(Supplied information):
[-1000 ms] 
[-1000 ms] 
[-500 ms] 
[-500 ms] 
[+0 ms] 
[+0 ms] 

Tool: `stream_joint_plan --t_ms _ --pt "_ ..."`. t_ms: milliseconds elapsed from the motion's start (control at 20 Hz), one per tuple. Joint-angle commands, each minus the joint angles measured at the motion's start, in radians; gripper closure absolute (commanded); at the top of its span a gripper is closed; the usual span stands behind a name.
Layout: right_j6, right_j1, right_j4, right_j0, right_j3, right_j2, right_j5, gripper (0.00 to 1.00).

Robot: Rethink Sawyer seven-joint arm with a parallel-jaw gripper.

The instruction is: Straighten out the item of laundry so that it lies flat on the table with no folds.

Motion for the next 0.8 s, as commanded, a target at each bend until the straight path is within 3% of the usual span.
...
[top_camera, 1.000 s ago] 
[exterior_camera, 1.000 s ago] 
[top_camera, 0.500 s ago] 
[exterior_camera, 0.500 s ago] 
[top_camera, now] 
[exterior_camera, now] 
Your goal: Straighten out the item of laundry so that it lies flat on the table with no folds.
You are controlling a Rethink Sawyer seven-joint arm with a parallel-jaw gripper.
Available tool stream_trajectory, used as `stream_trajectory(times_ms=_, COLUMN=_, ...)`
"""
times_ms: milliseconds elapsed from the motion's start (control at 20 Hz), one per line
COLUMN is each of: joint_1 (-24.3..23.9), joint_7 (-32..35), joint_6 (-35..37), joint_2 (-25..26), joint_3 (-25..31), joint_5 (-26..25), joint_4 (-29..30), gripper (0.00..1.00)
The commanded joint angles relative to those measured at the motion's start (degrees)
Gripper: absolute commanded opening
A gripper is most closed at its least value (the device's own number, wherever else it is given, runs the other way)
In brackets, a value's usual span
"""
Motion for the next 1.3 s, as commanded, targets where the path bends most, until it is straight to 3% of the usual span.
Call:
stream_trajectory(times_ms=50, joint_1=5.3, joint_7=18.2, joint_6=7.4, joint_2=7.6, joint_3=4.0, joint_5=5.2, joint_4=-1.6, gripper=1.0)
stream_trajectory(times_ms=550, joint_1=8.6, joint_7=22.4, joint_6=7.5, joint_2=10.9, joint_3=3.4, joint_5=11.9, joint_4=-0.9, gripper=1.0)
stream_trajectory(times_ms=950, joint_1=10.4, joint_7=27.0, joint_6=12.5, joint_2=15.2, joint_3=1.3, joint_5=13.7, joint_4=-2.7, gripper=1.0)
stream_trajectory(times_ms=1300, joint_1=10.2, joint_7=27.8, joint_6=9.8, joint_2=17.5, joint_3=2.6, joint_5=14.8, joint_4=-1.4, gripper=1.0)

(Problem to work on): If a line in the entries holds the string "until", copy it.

(Response area):
Motion for the next 0.8 s, as commanded, a target at each bend until the straight path is within 3% of the usual span.
Motion for the next 1.3 s, as commanded, targets where the path bends most, until it is straight to 3% of the usual span.

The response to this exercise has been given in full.